The Capture is easily the most promising series yet from Peacock
The new streaming service Peacock’s original offerings at launch lean heavily towards the British, including Brave New World (based on a British novel, and produced in conjunction with Sky One), and the execrable David Schwimmer sitcom Intelligence, which has Schwimmer’s brusque American agent clashing with an office full of British government personnel.
Another is The Capture, a mystery series that actually aired in Britain first, having debuted on BBC One back in the fall of 2019. The show is a compelling mystery that’s considerably better than the other two Peacock shows, although it’s not quite at the level that it’s likely to breakthrough.
The show, written and directed by Ben Chanan, runs for six episodes, all of which are available on Peacock now.
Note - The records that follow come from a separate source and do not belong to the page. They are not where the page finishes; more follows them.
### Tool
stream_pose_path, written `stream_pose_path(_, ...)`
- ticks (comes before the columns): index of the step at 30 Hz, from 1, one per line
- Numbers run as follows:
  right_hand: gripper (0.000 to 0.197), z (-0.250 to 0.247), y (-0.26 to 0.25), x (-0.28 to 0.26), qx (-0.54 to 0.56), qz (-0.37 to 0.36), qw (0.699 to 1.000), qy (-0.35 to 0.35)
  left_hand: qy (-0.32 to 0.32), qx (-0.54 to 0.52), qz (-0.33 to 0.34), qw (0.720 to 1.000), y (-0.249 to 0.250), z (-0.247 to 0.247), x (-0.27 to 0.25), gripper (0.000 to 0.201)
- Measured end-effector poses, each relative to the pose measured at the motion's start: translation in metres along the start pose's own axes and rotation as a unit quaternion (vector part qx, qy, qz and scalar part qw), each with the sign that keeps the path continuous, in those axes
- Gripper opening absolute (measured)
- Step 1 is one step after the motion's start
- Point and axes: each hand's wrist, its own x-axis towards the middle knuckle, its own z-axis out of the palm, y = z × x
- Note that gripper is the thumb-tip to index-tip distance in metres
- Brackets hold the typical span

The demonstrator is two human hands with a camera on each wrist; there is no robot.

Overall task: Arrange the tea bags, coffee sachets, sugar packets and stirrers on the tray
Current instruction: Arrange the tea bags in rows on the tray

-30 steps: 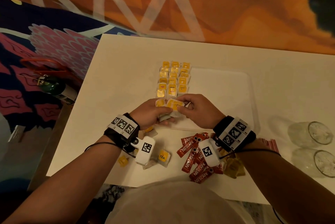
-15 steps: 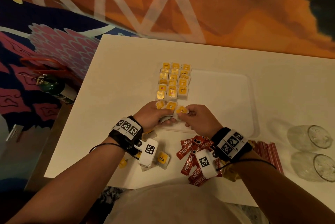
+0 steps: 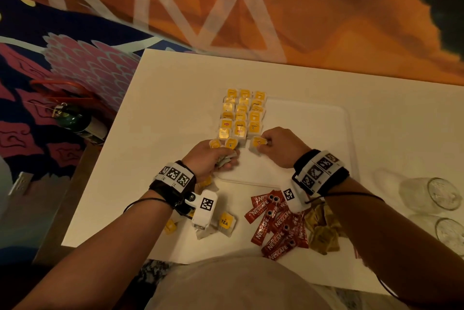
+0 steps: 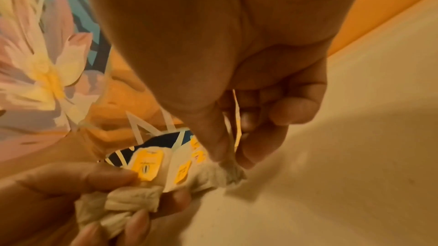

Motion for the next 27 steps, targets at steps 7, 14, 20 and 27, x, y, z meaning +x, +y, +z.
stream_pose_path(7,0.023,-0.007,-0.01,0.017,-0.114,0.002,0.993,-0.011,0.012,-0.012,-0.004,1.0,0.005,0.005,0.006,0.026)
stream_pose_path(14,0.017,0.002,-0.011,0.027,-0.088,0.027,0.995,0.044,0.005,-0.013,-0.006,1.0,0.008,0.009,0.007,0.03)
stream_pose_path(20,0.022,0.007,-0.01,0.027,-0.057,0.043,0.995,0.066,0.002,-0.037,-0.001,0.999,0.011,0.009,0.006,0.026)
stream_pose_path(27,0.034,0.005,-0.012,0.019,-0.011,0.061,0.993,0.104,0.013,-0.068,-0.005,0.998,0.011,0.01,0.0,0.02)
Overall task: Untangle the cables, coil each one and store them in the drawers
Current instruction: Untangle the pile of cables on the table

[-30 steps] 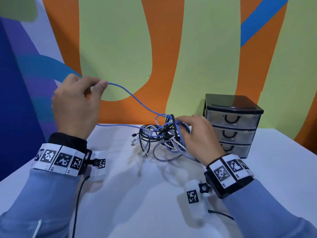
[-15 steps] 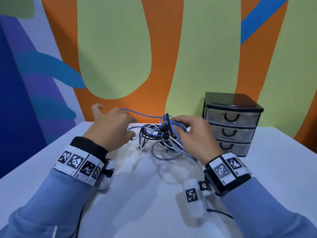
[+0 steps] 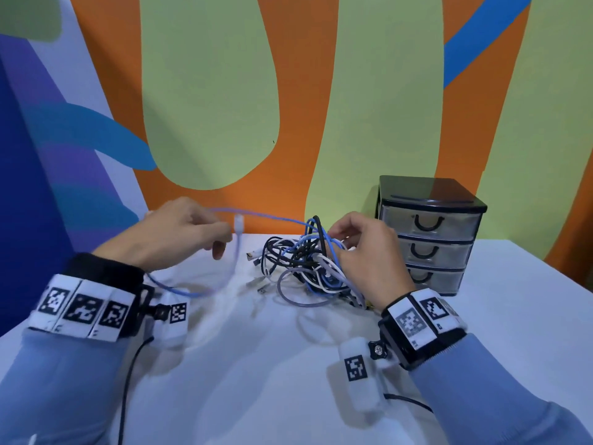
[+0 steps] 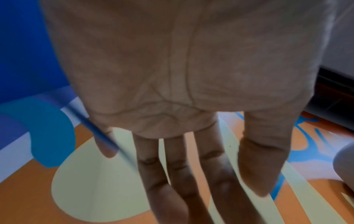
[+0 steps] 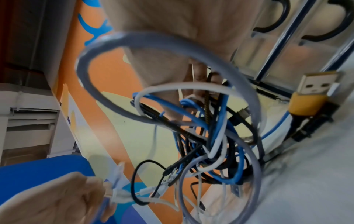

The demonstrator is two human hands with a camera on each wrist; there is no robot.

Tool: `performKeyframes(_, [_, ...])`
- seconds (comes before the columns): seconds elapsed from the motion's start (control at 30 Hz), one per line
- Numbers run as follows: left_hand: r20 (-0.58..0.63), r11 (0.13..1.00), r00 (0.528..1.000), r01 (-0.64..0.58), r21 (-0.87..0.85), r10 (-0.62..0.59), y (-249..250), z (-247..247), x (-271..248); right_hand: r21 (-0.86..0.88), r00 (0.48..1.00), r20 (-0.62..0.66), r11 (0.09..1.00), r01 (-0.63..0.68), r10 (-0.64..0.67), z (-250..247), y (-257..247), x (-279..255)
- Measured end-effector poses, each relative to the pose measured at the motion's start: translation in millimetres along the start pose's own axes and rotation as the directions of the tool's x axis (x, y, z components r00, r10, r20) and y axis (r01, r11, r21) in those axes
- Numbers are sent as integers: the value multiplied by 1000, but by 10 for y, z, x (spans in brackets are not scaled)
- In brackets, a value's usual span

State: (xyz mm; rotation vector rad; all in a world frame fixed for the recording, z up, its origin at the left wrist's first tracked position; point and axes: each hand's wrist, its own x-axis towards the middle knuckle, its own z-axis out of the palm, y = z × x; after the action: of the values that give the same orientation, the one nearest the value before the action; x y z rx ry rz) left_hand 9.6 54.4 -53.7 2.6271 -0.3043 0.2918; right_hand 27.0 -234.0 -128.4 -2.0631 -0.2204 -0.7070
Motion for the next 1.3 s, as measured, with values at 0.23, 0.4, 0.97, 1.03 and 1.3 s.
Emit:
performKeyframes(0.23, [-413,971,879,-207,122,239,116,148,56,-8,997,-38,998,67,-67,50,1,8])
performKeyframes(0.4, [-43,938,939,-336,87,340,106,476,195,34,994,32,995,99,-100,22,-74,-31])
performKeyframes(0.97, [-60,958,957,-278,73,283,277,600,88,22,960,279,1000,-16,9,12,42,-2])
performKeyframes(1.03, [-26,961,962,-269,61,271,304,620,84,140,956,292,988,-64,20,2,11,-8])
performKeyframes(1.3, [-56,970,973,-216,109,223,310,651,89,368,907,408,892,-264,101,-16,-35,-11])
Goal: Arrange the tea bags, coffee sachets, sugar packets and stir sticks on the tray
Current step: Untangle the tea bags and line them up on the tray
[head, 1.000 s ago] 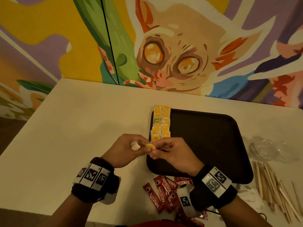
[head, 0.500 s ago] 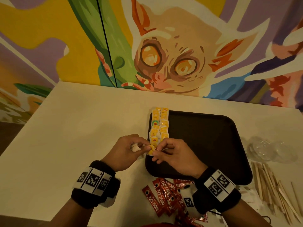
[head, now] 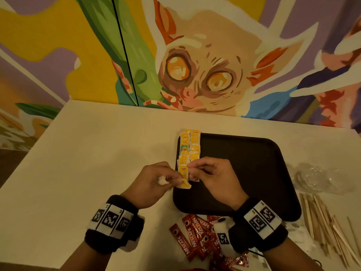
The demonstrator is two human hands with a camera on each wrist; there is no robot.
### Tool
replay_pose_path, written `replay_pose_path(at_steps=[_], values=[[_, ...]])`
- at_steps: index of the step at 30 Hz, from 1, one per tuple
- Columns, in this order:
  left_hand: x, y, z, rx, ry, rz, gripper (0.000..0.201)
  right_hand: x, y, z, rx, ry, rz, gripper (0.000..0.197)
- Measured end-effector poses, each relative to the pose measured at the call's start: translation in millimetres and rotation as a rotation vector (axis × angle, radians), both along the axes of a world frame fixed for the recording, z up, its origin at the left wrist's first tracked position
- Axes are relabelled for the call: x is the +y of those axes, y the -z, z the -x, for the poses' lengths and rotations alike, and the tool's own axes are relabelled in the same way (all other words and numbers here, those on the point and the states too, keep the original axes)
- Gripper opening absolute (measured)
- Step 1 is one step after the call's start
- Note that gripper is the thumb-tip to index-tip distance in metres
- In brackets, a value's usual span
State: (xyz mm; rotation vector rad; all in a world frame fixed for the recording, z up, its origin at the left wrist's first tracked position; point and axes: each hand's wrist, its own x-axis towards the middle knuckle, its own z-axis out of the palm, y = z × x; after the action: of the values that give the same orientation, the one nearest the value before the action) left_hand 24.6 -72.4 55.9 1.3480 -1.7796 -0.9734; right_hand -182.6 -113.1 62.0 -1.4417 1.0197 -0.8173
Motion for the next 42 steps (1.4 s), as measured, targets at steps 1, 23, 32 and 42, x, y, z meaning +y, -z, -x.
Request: replay_pose_path(at_steps=[1,23,32,42], values=[[0.7,-2.0,2.3,0.055,-0.019,-0.001,0.013,0.4,1.5,-1.3,-0.016,0.012,-0.007,0.013],[2.8,16.4,31.5,0.348,-0.499,-0.08,0.007,11.3,25.6,-11.0,0.14,0.07,-0.061,0.017],[4.8,23.2,24.9,0.355,-0.6,-0.274,0.009,-20.5,87.1,12.4,0.702,0.068,-0.264,0.013],[2.5,21.8,33.5,0.807,-0.575,-0.616,0.024,-33.3,119.6,1.5,0.799,0.126,-0.324,0.018]])
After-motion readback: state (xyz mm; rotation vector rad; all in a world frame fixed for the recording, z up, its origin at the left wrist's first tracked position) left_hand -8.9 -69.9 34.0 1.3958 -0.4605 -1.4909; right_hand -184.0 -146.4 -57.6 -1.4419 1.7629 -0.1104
The show combines the look and feel of contemporary British crime procedurals, such as The Bodyguard, with the sort of deep analysis of moving image capture familiar from Antonioni’s Blow-Up and its various descendants in the ’70s and ’80s, including The Conversation and Blow Out.
The Capture begins with Sean Emery (Callum Turner), accused of war crimes committed in Afghanistan when sophisticated video analysis in court clears him. But once he’s cleared, Sean is soon accused of another crime, also with video surveillance playing a role. Questions are raised, however, about whether the images are what they appear to be.
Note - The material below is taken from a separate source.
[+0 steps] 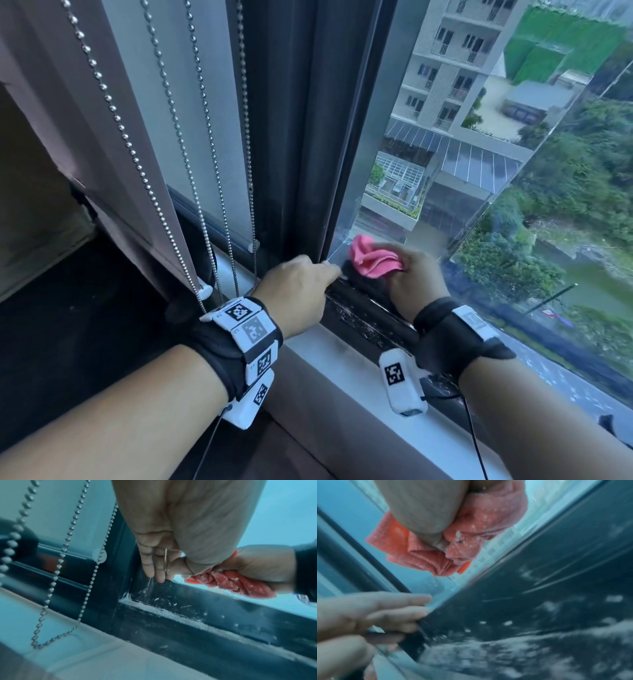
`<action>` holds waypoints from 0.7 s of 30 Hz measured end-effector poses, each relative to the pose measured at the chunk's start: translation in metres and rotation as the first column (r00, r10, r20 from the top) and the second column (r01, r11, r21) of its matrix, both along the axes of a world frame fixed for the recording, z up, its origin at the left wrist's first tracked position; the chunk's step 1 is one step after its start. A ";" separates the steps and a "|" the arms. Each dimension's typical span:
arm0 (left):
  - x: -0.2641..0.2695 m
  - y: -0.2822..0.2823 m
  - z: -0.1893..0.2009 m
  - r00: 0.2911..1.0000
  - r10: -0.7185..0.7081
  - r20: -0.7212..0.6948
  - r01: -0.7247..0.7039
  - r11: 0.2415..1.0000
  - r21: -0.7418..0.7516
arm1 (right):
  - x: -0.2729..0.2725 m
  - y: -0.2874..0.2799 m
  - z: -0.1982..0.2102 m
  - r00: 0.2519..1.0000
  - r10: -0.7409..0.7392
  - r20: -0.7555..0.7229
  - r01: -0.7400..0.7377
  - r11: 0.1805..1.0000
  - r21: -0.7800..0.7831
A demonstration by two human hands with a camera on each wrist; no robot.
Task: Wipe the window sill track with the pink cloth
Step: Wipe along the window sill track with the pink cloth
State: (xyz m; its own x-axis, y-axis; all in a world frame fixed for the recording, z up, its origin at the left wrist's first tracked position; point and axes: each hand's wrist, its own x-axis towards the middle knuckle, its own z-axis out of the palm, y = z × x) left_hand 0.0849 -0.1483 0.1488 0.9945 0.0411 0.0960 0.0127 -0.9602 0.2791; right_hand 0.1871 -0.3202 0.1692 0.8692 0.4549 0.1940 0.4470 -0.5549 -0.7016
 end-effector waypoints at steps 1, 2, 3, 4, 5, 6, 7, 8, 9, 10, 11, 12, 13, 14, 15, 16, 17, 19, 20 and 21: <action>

The other protagonist is Rachel Carey (Holliday Grainger), a young detective who tries to solve the mystery. Also on board are the great character actor Ralph Ineson, as well as Laura Haddock and Ben Miles, while familiar faces like Ron Perlman and Famke Janssen pop up later on.
Turner, the English actor best known to American audiences as in Fantastic Beasts: The Crimes of Grindelwald, as well as this year’s “Emma.” and his lead role in the terrible 2017 movie The Only Living Boy in New York, but he’s much better here, while the actress, with the wonderfully English name of Holliday Grainger, shows star potential in the other main role.
Surveillance, as you may have noticed from the news in recent months, is absolutely everywhere, in the U.S., Britain, and many other places. There are security cameras covering huge swatches of most major cities, inside most businesses, and even, thanks to the Ring camera, on the outside and sometimes the inside of people’s homes.
The Capture‘s treatment of this state of affairs is probably the best and most intriguing thing about it, which takes a marked contrast to the way most American crime shows treat the power of the surveillance state- by celebrating and demonstrating it unapologetically.
One doesn’t get the sense that pushing its original shows is a major part of what Peacock is betting on, at least in the early going. They’ve barely been featured in the advertising, and none of them are going to land nearly the eyeballs of, say, re-runs of 30 Rock and Parks and Recreation. But of the new shows we’ve seen, The Capture is easily the most promising.